§ **THE TASK**: Give the listing again in full, exactly as written.

LISTED RECORDS: Begin

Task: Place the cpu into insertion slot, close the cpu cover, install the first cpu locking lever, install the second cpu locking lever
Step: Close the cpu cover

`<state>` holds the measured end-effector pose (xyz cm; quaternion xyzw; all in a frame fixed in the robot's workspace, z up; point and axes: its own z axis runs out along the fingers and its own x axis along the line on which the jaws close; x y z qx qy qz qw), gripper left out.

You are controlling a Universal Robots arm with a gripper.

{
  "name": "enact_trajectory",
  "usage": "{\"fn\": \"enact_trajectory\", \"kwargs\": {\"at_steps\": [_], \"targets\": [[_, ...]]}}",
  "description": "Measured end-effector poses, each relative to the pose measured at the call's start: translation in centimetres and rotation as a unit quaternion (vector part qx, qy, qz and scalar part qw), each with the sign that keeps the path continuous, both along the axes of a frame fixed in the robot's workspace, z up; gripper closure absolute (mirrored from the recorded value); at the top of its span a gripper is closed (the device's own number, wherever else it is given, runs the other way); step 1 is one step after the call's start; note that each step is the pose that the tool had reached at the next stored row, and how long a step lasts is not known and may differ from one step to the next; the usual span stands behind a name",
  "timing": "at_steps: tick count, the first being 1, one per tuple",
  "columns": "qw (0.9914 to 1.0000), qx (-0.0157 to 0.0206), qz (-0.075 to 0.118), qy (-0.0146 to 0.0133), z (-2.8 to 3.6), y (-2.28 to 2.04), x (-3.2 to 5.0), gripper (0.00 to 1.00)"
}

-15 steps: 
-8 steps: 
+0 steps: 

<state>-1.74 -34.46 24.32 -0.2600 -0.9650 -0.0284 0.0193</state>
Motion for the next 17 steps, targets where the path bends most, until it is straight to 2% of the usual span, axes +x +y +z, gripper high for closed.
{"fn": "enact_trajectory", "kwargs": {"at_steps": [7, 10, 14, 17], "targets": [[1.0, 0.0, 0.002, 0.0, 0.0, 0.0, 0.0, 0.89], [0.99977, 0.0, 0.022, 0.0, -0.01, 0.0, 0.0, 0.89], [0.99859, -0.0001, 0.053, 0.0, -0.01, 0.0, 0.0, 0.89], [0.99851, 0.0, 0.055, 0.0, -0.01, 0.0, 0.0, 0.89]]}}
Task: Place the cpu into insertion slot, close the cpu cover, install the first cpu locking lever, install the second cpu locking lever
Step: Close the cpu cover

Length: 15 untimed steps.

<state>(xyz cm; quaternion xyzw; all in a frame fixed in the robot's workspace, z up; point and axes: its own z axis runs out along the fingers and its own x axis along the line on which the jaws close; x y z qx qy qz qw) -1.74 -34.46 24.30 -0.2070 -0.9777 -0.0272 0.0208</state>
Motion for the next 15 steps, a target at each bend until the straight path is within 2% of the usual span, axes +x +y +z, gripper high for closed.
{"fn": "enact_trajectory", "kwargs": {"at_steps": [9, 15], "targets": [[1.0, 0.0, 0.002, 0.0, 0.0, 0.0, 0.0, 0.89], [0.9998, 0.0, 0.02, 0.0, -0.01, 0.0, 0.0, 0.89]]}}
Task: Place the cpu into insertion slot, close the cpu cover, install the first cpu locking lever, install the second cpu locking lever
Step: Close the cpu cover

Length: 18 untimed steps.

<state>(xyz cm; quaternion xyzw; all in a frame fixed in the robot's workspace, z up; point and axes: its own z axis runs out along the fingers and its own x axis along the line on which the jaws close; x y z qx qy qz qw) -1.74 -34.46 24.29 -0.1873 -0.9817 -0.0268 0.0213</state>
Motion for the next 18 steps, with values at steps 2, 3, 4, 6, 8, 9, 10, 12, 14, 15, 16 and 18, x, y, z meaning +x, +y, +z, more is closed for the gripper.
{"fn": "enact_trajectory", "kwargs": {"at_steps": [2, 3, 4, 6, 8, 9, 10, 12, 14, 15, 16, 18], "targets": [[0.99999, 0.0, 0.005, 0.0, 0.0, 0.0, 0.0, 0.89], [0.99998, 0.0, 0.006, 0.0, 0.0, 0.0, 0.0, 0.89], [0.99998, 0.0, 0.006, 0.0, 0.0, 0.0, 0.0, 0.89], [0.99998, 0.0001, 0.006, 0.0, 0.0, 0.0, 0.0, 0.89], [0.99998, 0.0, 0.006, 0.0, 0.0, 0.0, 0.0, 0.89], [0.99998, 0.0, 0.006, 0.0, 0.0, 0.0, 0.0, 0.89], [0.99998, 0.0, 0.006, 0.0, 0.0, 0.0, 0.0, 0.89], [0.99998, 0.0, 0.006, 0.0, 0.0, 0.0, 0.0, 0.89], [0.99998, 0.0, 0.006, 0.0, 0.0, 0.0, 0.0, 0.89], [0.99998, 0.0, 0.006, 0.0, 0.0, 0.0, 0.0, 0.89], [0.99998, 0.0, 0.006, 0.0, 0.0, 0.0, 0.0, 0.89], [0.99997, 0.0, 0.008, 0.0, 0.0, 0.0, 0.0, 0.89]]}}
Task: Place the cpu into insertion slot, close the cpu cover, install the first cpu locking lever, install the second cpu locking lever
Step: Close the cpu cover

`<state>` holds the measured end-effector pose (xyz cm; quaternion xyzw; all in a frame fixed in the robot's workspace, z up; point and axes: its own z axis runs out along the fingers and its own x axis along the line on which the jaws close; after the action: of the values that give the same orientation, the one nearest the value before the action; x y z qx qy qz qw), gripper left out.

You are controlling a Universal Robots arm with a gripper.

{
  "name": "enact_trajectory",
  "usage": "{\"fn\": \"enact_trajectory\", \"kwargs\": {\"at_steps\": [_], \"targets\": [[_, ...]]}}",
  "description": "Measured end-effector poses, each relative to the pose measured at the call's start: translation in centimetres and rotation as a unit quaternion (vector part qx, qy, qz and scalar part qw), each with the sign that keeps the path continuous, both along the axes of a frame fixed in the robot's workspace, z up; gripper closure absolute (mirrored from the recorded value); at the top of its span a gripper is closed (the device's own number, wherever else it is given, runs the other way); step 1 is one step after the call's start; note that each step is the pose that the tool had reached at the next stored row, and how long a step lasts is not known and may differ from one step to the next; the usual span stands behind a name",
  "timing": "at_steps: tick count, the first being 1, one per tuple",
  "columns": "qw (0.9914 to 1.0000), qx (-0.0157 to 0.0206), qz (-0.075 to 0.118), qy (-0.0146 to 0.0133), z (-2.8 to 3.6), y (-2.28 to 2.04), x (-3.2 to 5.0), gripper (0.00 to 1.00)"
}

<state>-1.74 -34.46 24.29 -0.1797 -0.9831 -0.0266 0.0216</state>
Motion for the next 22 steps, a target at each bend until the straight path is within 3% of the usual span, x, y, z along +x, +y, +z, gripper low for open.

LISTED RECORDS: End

§ **SOLUTION**:
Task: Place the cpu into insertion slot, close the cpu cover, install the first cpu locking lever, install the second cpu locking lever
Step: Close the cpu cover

`<state>` holds the measured end-effector pose (xyz cm; quaternion xyzw; all in a frame fixed in the robot's workspace, z up; point and axes: its own z axis runs out along the fingers and its own x axis along the line on which the jaws close; x y z qx qy qz qw), gripper left out.

You are controlling a Universal Robots arm with a gripper.

{
  "name": "enact_trajectory",
  "usage": "{\"fn\": \"enact_trajectory\", \"kwargs\": {\"at_steps\": [_], \"targets\": [[_, ...]]}}",
  "description": "Measured end-effector poses, each relative to the pose measured at the call's start: translation in centimetres and rotation as a unit quaternion (vector part qx, qy, qz and scalar part qw), each with the sign that keeps the path continuous, both along the axes of a frame fixed in the robot's workspace, z up; gripper closure absolute (mirrored from the recorded value); at the top of its span a gripper is closed (the device's own number, wherever else it is given, runs the other way); step 1 is one step after the call's start; note that each step is the pose that the tool had reached at the next stored row, and how long a step lasts is not known and may differ from one step to the next; the usual span stands behind a name",
  "timing": "at_steps: tick count, the first being 1, one per tuple",
  "columns": "qw (0.9914 to 1.0000), qx (-0.0157 to 0.0206), qz (-0.075 to 0.118), qy (-0.0146 to 0.0133), z (-2.8 to 3.6), y (-2.28 to 2.04), x (-3.2 to 5.0), gripper (0.00 to 1.00)"
}

-15 steps: 
-8 steps: 
+0 steps: 

<state>-1.74 -34.46 24.32 -0.2600 -0.9650 -0.0284 0.0193</state>
Motion for the next 17 steps, targets where the path bends most, until it is straight to 2% of the usual span, axes +x +y +z, gripper high for closed.
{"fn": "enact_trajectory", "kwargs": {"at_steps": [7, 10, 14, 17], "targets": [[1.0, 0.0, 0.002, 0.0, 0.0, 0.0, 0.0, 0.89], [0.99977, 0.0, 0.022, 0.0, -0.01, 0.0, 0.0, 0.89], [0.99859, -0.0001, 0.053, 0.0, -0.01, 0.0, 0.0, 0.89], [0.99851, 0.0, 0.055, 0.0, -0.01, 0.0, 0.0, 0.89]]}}
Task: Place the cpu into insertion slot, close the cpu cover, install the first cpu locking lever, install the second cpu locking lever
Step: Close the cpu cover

Length: 15 untimed steps.

<state>(xyz cm; quaternion xyzw; all in a frame fixed in the robot's workspace, z up; point and axes: its own z axis runs out along the fingers and its own x axis along the line on which the jaws close; x y z qx qy qz qw) -1.74 -34.46 24.30 -0.2070 -0.9777 -0.0272 0.0208</state>
Motion for the next 15 steps, a target at each bend until the straight path is within 2% of the usual span, axes +x +y +z, gripper high for closed.
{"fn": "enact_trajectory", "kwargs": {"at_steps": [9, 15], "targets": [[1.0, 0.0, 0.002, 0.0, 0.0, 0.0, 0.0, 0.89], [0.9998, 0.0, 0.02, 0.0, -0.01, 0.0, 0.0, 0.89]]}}
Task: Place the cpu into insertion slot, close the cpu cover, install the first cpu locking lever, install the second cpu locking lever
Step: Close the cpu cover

Length: 18 untimed steps.

<state>(xyz cm; quaternion xyzw; all in a frame fixed in the robot's workspace, z up; point and axes: its own z axis runs out along the fingers and its own x axis along the line on which the jaws close; x y z qx qy qz qw) -1.74 -34.46 24.29 -0.1873 -0.9817 -0.0268 0.0213</state>
Motion for the next 18 steps, with values at steps 2, 3, 4, 6, 8, 9, 10, 12, 14, 15, 16 and 18, x, y, z meaning +x, +y, +z, more is closed for the gripper.
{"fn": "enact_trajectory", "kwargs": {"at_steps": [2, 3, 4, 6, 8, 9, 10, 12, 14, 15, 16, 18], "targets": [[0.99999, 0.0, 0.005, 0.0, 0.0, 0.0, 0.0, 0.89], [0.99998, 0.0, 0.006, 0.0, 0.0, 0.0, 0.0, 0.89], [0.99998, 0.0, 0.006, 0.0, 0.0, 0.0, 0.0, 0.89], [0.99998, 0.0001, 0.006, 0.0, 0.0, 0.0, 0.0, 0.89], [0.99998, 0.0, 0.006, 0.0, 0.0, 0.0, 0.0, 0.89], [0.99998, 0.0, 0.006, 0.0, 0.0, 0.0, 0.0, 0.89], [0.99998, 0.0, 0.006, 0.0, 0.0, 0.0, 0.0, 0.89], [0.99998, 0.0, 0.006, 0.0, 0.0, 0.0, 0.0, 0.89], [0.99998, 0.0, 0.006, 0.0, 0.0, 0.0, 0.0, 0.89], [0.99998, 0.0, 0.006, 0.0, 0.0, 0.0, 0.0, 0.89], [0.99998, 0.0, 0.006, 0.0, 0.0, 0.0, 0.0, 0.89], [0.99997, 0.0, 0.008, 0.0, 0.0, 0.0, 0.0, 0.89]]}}
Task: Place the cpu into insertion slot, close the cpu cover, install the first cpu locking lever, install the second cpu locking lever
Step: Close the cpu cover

`<state>` holds the measured end-effector pose (xyz cm; quaternion xyzw; all in a frame fixed in the robot's workspace, z up; point and axes: its own z axis runs out along the fingers and its own x axis along the line on which the jaws close; after the action: of the values that give the same orientation, the one nearest the value before the action; x y z qx qy qz qw), gripper left out.

You are controlling a Universal Robots arm with a gripper.

{
  "name": "enact_trajectory",
  "usage": "{\"fn\": \"enact_trajectory\", \"kwargs\": {\"at_steps\": [_], \"targets\": [[_, ...]]}}",
  "description": "Measured end-effector poses, each relative to the pose measured at the call's start: translation in centimetres and rotation as a unit quaternion (vector part qx, qy, qz and scalar part qw), each with the sign that keeps the path continuous, both along the axes of a frame fixed in the robot's workspace, z up; gripper closure absolute (mirrored from the recorded value); at the top of its span a gripper is closed (the device's own number, wherever else it is given, runs the other way); step 1 is one step after the call's start; note that each step is the pose that the tool had reached at the next stored row, and how long a step lasts is not known and may differ from one step to the next; the usual span stands behind a name",
  "timing": "at_steps: tick count, the first being 1, one per tuple",
  "columns": "qw (0.9914 to 1.0000), qx (-0.0157 to 0.0206), qz (-0.075 to 0.118), qy (-0.0146 to 0.0133), z (-2.8 to 3.6), y (-2.28 to 2.04), x (-3.2 to 5.0), gripper (0.00 to 1.00)"
}

<state>-1.74 -34.46 24.29 -0.1797 -0.9831 -0.0266 0.0216</state>
Motion for the next 22 steps, a target at each bend until the straight path is within 3% of the usual span, x, y, z along +x, +y, +z, gripper low for open.

No additional output will be generated.